Let us now examine some invisible costs that are peculiar to managing Covid 19 patients. The healthcare workers looking after Covid 19 patients need to stay either on the premises of the hospital or in a quarantine facility (a hotel or a guesthouse) near the hospital. This is to prevent the high risk group of HCWs returning to their own families and communities and putting those at risk. The hospital bears their stay, food, travel and other day to day expenses. These expense easily go up to INR 3500 per person per day.The HCWs after finishing their 14 day duties have to be rested for another 14 days in a secured isolation facility. This too entails a similar cost.

Since the healthcare workers work only 14 days in a month against the usual 25 days, the productivity nearly halves. Additionally, the HCWs serving in covid wards do a 6-hours duty instead of the usual 8-hours as it is impossible and inhuman to have them working longer hours wearing the suffocating PPEs. Thus, a higher number of HCWs are required to manage a Covid 19 ward leading to higher manpower costs.

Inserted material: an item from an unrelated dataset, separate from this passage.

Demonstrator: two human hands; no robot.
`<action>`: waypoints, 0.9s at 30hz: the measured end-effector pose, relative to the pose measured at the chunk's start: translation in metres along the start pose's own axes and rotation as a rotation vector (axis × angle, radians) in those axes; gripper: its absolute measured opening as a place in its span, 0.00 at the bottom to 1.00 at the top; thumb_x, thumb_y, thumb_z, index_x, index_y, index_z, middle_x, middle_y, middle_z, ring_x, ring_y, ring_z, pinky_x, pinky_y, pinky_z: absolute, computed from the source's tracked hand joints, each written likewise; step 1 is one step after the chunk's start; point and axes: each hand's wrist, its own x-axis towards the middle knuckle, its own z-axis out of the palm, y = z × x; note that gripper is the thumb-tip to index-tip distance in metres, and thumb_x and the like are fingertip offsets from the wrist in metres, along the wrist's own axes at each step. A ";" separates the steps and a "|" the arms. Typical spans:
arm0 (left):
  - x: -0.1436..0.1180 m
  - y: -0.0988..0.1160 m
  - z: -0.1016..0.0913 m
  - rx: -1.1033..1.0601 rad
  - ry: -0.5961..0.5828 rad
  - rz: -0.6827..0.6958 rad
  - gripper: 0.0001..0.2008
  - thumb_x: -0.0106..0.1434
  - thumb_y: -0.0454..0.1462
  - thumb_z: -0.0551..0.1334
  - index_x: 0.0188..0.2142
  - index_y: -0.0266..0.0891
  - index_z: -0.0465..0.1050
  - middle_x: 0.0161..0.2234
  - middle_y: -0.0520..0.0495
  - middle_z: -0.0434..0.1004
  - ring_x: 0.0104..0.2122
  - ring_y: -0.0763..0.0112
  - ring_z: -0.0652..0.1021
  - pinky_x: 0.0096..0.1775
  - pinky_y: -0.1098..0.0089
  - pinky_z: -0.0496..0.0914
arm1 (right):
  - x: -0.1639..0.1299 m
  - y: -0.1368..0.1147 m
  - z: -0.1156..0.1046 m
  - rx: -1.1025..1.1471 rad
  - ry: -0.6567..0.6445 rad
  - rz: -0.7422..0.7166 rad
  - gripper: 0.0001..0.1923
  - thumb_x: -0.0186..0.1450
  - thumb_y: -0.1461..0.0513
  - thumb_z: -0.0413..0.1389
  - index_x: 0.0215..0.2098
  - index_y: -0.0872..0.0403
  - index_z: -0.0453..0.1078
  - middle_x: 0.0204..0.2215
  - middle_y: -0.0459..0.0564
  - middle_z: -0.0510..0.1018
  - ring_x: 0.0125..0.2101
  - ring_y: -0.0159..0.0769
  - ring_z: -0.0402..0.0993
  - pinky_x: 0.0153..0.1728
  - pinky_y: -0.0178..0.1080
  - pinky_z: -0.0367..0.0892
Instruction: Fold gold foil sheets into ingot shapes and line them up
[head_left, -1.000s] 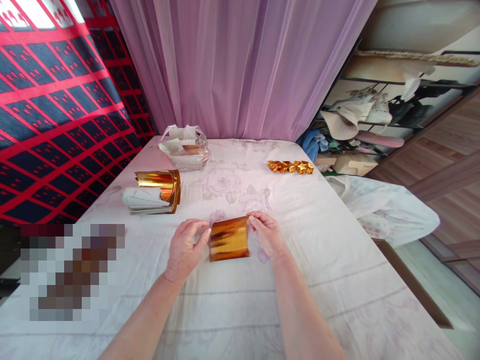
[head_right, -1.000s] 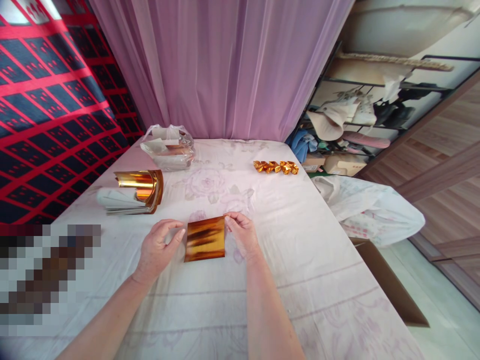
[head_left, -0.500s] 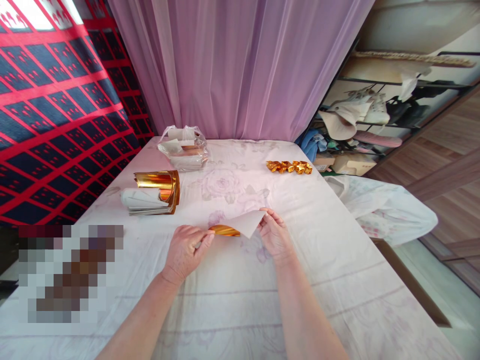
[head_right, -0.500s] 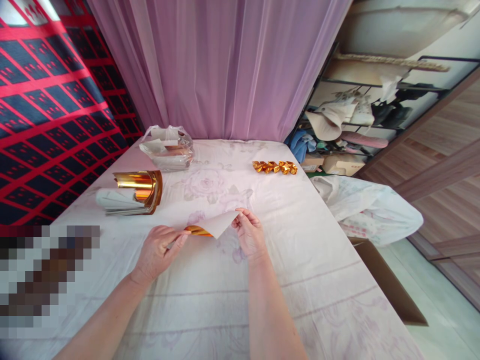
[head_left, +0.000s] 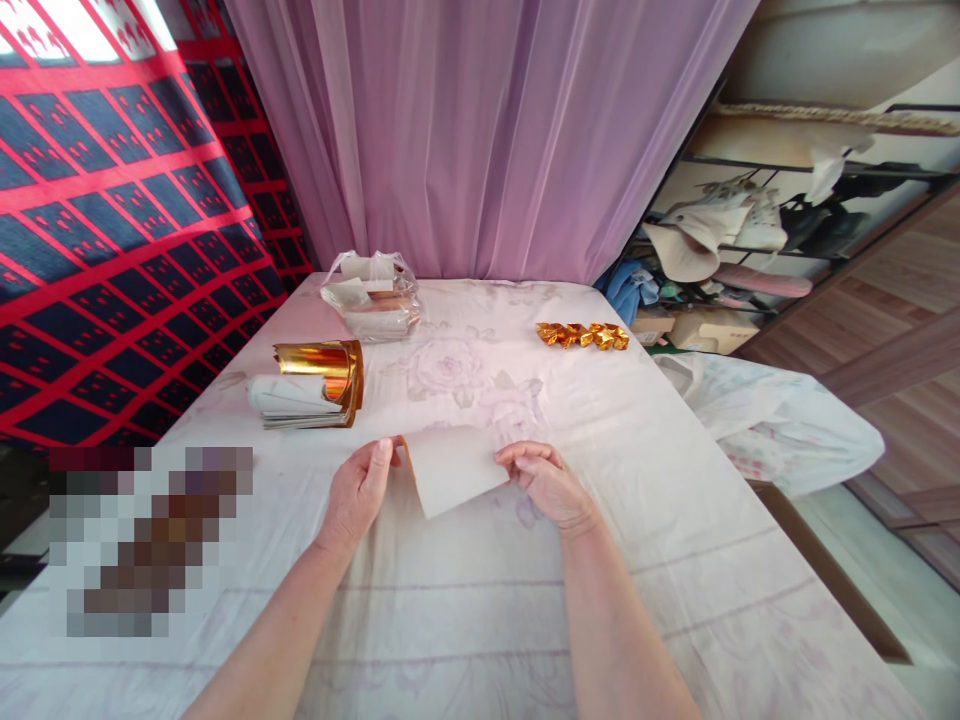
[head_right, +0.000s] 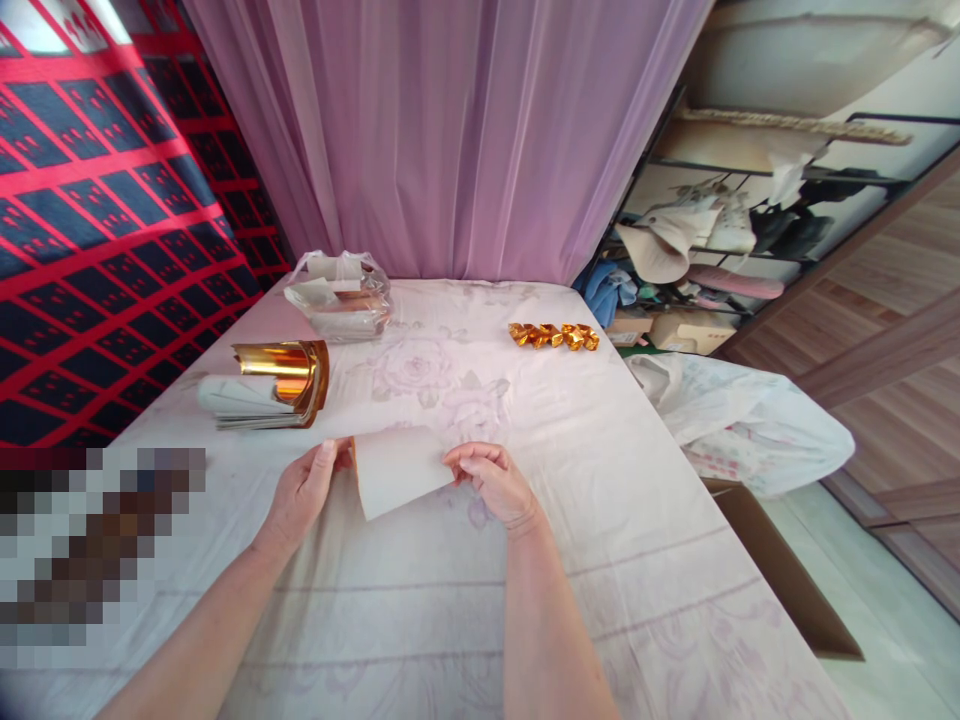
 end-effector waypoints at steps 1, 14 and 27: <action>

There is another element of cost often missed out, while looking at the Covid 19 costs. This is of the treatment and care of HCWs who catch the infection, while treating patients. These HCWs are provided free medical care by the hospital and are also supported by way of paid leaves during the period of their illness and quarantine post recovery. This is quite a significant cost as well and often remains invisible.

These are just the operational costs. Hospitals handling Covid 19 patients also need to reconfigure a large part of the hospital into isolation areas, which are completely segregated from the rest of the hospital. They need to source more ventilators and supportive equipment to handle large volumes of patients. Renting or buying these add to the cost.

The need of the hour is for the concerned governments to enrol private sector healthcare providers as partners in the effort against Covid 19. They need to understand and keep in mind their operational as well as financial concerns as they formulate policy. The private sector is not asking for profit and many are even willing to work at no profit no loss basis. They are not an adversary in the fight against Covid 19 but valuable allies. However, they themselves need to survive the Covid 19 onslaught to be effective in the battle against the pandemic.